### Directions for this task
Check each line below for the word "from", then please report how many lines have it and nothing more.

======== Data excerpt

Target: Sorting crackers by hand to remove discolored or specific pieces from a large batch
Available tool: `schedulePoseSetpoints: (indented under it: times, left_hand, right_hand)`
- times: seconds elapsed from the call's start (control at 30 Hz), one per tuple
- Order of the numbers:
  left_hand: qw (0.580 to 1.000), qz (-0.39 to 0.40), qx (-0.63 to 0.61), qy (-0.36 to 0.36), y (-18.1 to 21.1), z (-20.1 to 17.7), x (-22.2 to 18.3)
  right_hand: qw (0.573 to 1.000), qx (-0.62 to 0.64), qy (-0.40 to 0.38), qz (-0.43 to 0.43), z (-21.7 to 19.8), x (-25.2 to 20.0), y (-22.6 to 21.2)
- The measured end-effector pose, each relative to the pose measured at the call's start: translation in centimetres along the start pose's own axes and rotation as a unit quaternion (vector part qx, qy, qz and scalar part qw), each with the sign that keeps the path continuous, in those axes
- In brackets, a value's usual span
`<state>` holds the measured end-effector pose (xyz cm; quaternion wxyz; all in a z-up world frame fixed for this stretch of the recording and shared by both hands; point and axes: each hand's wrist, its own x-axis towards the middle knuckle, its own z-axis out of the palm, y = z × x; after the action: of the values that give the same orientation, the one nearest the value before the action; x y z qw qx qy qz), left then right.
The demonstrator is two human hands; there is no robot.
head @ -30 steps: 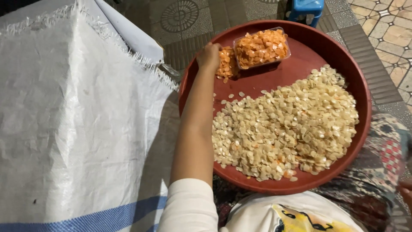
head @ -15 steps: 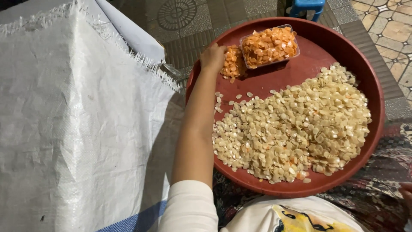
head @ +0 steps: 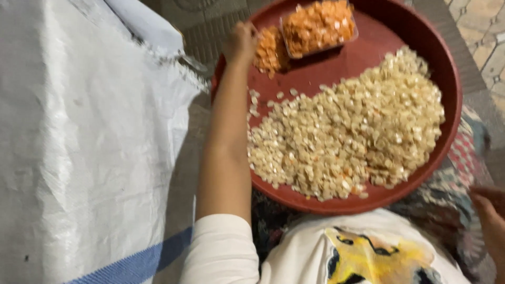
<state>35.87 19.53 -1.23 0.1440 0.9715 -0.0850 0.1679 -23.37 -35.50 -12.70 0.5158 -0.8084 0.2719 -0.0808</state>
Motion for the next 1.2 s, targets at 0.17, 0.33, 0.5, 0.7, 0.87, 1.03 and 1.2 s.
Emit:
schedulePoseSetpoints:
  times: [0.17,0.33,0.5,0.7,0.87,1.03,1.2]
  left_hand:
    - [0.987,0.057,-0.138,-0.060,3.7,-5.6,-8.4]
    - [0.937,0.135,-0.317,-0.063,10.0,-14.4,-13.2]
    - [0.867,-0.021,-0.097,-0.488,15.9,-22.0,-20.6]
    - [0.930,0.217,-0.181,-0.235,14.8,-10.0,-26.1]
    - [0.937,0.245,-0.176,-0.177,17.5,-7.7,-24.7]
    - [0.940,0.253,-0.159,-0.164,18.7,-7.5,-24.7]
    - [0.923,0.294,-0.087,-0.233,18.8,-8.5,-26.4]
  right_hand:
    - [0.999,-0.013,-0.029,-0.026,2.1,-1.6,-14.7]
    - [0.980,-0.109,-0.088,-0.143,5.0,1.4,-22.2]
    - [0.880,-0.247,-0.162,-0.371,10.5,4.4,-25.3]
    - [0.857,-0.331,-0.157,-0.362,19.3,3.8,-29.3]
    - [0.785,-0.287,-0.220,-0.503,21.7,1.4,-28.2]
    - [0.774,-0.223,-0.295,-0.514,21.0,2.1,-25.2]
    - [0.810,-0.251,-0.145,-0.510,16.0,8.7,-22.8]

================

### Solution to this problem
2